Evaluation of a microfluidic flow assay to screen for von Willebrand disease and low von Willebrand factor levels

2018 
Essentials von Willebrand factor (VWF) function is shear stress dependent. Platelet accumulation in a microfluidic assay correlates with VWF levels. The microfluidic assay discriminates type 1 von Willebrand disease from healthy controls. The microfluidic flow assay detects responses to therapeutic intervention (DDAVP). SummaryBackground von Willebrand disease (VWD) is a mucocutaneous bleeding disorder with a reported prevalence of 1 in 10 000. von Willebrand factor (VWF) function and platelet adhesion are regulated by hemodynamic forces that are not integrated into most current clinical assays. Objective We evaluated whether a custom microfluidic flow assay (MFA) can screen for deficiencies in VWF in patients presenting with mucocutaneous bleeding. Methods Whole blood from individuals with mucocutaneous bleeding was assayed in a custom MFA. Results Thirty-two patients with type 1 VWD (10/32) or reported mucocutaneous bleeding were enrolled.

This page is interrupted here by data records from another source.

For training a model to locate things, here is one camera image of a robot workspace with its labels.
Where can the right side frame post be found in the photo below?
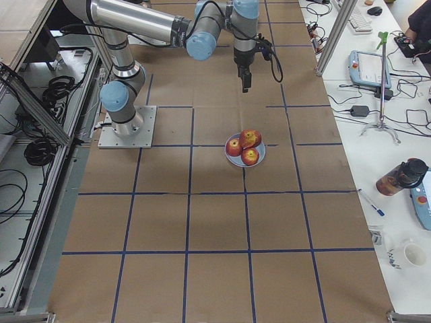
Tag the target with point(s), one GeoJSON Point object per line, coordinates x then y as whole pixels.
{"type": "Point", "coordinates": [334, 35]}

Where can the blue white marker pen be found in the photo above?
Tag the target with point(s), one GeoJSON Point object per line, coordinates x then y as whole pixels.
{"type": "Point", "coordinates": [377, 209]}

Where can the teach pendant tablet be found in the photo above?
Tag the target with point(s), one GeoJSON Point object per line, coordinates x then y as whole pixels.
{"type": "Point", "coordinates": [365, 68]}
{"type": "Point", "coordinates": [420, 196]}

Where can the white mug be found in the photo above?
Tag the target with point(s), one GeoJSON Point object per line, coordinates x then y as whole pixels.
{"type": "Point", "coordinates": [407, 255]}

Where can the dark water bottle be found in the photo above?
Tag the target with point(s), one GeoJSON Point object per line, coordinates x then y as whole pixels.
{"type": "Point", "coordinates": [406, 175]}

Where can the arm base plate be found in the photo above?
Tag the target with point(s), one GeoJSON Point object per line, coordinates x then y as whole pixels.
{"type": "Point", "coordinates": [138, 133]}

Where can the black power brick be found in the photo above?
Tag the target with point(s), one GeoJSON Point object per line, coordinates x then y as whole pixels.
{"type": "Point", "coordinates": [359, 111]}

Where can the white keyboard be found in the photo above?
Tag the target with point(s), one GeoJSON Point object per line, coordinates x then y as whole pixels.
{"type": "Point", "coordinates": [359, 24]}

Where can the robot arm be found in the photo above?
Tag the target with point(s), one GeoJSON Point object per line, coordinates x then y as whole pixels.
{"type": "Point", "coordinates": [120, 19]}

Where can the red apple plate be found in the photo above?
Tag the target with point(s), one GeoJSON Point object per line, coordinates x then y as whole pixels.
{"type": "Point", "coordinates": [233, 147]}
{"type": "Point", "coordinates": [250, 156]}

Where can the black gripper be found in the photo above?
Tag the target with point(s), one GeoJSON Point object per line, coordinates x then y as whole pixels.
{"type": "Point", "coordinates": [242, 60]}

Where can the red yellow apple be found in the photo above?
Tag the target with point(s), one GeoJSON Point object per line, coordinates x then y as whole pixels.
{"type": "Point", "coordinates": [250, 138]}

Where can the red apple left plate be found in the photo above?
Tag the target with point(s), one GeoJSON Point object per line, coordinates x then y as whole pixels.
{"type": "Point", "coordinates": [233, 147]}

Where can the green reach grabber tool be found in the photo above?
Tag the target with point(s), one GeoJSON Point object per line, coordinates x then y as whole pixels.
{"type": "Point", "coordinates": [380, 125]}

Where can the black computer mouse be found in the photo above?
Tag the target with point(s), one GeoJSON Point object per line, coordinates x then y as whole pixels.
{"type": "Point", "coordinates": [375, 11]}

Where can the white plate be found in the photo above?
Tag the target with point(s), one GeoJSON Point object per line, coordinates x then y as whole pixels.
{"type": "Point", "coordinates": [237, 160]}

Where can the red apple front plate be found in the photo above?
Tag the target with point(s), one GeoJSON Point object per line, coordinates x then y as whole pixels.
{"type": "Point", "coordinates": [250, 156]}

The platelet adhesion velocity (r = 0.5978 for 750 s−1 and 0.6895 for 1500 s−1) and the maximum platelet surface area coverage (r = 0.5719 for 750 s−1 and 0.6633 for 1500 s−1) in the MFA correlated with VWF levels. Furthermore, the platelet adhesion velocity at 750 s−1 (type 1 VWD, mean 0.0009761, 95% confidence interval [CI] 0.0003404–0.001612; control, mean 0.003587, 95% CI 0.002455–0.004719) and at 1500 s−1 (type 1 VWD, mean 0.0003585, 95% CI 0.00003914–0.0006778; control, mean 0.003132, 95% CI 0.001565–0.004699) differentiated type 1 VWD from controls. Maximum platelet surface area coverage at 750 s−1 (type 1 VWD, mean 0.1831, 95% CI 0.03816–0.3281; control, mean 0.6755, 95% CI 0.471–0.88) and at 1500 s−1 (type 1 VWD, mean 0.07873, 95% CI 0.01689–0.1406; control, mean 0.6432, 95% CI 0.3607–0.9257) also differentiated type 1 VWD from controls. We also observed an improvement in platelet accumulation after 1-desamino-8-d-arginine vasopressin (DDAVP) treatment at 1500 s−1 (pre-DDAVP, mean 0.4784, 95% CI 0.1777–0.7791; post-DDAVP, mean 0.8444, 95% CI 0.7162–0.9726). Conclusions These data suggest that this approach can be used as a screening tool for VWD.